**Aim of the exercise**
Reproduce only the stretch of entries below that begins at the first line and ends at the line holding "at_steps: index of".

Stored dataset items:
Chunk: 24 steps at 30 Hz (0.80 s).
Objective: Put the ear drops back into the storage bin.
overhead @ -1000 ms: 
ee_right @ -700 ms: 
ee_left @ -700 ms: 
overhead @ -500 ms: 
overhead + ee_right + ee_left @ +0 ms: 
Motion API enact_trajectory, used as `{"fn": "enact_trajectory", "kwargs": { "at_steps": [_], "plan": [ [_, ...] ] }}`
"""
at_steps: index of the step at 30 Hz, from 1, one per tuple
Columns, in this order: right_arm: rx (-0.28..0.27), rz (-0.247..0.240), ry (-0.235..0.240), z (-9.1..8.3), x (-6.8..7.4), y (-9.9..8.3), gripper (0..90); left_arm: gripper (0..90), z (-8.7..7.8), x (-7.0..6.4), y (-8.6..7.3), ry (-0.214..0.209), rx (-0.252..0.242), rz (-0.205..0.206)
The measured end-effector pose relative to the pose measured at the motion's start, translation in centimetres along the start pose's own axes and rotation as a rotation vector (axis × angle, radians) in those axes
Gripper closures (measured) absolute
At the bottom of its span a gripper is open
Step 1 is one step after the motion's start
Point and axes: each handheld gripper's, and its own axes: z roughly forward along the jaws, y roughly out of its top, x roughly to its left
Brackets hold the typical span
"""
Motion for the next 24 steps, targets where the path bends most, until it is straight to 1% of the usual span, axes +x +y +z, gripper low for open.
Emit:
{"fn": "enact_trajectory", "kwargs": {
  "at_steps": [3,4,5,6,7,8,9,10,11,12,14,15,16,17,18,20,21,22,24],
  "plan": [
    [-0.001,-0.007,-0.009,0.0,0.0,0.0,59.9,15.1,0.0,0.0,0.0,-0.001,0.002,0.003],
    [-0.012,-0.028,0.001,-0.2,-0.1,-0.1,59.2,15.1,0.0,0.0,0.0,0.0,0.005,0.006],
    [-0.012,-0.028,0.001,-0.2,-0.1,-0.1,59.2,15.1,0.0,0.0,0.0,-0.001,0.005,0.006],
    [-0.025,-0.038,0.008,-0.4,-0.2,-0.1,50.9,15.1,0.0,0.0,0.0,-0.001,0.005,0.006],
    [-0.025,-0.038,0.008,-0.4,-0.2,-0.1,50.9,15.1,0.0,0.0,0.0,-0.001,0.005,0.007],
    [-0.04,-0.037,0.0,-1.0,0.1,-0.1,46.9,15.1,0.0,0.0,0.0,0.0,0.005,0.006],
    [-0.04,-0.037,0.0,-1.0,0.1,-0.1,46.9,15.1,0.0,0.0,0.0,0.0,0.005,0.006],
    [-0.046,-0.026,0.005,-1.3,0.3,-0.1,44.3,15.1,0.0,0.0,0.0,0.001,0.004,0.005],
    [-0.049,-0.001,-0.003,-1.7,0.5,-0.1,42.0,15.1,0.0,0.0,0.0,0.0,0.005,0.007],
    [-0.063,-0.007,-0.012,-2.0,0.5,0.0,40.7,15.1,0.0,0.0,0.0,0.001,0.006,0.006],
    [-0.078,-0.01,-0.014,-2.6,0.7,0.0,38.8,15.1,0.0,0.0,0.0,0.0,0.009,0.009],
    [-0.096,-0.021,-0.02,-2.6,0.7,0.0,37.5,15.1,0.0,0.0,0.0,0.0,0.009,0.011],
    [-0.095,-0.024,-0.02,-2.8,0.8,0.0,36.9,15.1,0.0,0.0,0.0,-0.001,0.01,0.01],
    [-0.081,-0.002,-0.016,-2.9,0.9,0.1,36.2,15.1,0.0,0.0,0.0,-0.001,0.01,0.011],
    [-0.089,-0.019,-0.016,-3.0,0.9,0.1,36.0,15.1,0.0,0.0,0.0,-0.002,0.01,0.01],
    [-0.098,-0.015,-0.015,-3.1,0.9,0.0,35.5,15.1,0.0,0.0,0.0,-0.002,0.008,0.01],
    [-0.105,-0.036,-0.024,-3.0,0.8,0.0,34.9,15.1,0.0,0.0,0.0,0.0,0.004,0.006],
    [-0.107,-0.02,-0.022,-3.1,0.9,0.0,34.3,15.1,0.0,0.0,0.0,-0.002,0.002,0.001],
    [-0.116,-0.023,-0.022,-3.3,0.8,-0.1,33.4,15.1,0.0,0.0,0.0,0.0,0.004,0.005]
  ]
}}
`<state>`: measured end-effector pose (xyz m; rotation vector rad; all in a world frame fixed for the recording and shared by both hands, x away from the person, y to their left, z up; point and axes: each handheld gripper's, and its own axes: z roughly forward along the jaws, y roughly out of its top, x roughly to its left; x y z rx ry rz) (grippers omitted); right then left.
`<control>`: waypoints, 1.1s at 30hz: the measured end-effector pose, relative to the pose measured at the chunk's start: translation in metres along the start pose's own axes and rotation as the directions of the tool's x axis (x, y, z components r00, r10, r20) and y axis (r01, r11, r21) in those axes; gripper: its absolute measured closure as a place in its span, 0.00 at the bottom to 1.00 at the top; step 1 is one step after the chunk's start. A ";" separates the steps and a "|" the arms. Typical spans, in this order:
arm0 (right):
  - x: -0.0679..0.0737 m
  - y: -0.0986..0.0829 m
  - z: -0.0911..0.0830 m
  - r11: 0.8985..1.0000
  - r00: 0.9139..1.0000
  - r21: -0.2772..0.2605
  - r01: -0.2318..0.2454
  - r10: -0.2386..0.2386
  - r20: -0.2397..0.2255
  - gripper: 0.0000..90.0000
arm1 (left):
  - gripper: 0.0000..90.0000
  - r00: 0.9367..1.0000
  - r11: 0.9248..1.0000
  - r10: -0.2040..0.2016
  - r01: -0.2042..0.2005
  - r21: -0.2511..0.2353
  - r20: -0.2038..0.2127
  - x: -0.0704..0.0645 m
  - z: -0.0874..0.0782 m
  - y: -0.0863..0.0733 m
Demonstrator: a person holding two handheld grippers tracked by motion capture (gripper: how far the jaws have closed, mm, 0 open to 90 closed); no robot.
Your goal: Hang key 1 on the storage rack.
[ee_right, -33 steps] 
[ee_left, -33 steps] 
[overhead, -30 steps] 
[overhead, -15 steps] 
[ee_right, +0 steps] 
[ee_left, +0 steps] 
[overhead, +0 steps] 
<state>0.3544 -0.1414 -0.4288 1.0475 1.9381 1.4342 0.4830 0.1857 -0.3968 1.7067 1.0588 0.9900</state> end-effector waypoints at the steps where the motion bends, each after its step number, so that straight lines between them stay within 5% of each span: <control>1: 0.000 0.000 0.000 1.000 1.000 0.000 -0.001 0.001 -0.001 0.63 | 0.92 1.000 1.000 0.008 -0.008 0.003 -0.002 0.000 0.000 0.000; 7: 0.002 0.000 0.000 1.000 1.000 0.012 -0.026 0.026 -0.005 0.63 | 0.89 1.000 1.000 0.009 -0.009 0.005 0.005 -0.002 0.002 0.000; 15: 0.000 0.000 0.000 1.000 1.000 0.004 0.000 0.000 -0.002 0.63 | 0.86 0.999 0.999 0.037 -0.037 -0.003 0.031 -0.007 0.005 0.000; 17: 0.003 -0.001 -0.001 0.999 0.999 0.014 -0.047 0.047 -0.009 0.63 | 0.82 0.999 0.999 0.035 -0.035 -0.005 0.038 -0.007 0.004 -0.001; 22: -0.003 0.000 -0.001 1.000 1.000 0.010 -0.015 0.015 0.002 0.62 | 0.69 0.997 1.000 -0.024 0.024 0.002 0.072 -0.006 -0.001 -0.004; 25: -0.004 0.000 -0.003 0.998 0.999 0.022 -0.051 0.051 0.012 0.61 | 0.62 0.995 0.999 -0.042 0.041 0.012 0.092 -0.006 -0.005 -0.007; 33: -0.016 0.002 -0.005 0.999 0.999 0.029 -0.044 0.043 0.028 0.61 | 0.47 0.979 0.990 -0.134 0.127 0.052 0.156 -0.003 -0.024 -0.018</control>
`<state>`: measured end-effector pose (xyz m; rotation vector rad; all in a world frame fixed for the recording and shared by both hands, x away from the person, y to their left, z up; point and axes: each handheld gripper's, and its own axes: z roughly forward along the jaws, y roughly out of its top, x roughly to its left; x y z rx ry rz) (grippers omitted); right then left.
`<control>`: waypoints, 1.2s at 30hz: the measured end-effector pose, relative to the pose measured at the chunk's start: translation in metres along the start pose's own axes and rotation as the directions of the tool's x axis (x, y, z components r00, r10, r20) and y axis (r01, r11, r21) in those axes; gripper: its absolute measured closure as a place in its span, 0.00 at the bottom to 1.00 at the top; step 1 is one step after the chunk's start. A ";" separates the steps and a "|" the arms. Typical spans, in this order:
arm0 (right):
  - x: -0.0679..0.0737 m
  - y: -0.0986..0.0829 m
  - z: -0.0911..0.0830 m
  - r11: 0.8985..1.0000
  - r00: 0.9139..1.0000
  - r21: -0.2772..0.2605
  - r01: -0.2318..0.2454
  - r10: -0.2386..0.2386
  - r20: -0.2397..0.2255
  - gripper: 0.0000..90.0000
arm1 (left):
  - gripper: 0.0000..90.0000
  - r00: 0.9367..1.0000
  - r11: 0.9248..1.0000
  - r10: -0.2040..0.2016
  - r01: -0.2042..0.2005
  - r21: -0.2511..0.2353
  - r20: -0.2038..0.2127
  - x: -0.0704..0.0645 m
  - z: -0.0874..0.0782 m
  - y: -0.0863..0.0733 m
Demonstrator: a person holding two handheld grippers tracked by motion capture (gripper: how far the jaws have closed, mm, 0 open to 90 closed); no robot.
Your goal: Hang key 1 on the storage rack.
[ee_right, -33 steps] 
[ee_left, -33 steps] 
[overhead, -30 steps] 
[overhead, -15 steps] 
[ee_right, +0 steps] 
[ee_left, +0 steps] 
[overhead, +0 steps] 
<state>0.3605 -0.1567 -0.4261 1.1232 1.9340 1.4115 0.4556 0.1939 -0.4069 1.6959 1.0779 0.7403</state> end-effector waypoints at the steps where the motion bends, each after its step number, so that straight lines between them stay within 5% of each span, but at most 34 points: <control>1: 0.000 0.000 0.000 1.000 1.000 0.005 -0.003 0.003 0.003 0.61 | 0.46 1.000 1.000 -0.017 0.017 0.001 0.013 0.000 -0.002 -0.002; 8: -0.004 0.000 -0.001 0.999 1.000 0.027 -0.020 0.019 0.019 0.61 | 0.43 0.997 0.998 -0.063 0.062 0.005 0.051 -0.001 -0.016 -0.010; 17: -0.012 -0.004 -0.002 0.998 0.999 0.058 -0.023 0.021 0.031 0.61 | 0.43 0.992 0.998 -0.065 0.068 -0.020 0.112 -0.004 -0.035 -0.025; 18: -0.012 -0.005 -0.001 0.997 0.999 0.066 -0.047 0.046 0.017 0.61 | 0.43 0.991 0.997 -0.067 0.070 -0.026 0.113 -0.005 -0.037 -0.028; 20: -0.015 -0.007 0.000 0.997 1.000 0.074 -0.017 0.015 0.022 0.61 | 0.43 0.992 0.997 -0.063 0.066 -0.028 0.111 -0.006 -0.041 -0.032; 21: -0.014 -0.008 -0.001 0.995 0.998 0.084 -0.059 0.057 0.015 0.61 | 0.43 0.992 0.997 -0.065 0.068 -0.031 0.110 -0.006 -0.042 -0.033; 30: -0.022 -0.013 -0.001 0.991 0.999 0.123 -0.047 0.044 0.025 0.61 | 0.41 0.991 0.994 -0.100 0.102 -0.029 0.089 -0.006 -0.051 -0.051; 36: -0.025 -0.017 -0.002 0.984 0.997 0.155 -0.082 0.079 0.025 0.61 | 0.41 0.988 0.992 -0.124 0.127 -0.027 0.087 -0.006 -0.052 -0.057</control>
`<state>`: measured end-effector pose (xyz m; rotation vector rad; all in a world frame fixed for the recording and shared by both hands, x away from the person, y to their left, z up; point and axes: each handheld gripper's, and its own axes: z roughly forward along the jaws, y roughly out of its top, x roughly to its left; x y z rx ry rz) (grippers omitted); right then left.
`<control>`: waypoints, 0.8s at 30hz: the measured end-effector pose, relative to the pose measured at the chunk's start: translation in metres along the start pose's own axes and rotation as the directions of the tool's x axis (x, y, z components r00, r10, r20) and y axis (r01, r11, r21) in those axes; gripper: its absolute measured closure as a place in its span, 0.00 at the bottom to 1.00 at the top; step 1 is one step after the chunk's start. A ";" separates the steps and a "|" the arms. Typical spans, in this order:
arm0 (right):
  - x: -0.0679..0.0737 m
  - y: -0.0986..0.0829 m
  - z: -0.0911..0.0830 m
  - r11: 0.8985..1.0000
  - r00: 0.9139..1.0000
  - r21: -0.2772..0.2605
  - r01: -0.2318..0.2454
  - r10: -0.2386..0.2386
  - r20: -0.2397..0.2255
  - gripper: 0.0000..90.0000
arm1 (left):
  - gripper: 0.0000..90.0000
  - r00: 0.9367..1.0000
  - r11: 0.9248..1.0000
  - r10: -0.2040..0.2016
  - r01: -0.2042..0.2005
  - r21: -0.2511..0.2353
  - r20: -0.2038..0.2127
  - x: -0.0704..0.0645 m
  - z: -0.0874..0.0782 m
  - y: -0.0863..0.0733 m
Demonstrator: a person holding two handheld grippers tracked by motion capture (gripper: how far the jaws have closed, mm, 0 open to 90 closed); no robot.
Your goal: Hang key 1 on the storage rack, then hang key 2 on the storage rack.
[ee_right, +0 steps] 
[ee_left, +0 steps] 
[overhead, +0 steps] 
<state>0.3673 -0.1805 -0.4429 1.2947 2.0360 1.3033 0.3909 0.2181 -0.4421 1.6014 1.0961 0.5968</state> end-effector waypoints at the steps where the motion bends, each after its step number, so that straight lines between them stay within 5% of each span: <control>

**Reply**
Chunk: 24 steps at 30 Hz (0.80 s).
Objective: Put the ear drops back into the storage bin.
overhead @ -1000 ms: 
ee_right @ -700 ms: 
ee_left @ -700 ms: 
overhead @ -500 ms: 
overhead + ee_right + ee_left @ +0 ms: 
Motion API enact_trajectory, used as `{"fn": "enact_trajectory", "kwargs": { "at_steps": [_], "plan": [ [_, ...] ] }}`
"""
at_steps: index of the step at 30 Hz, from 1, one per tuple

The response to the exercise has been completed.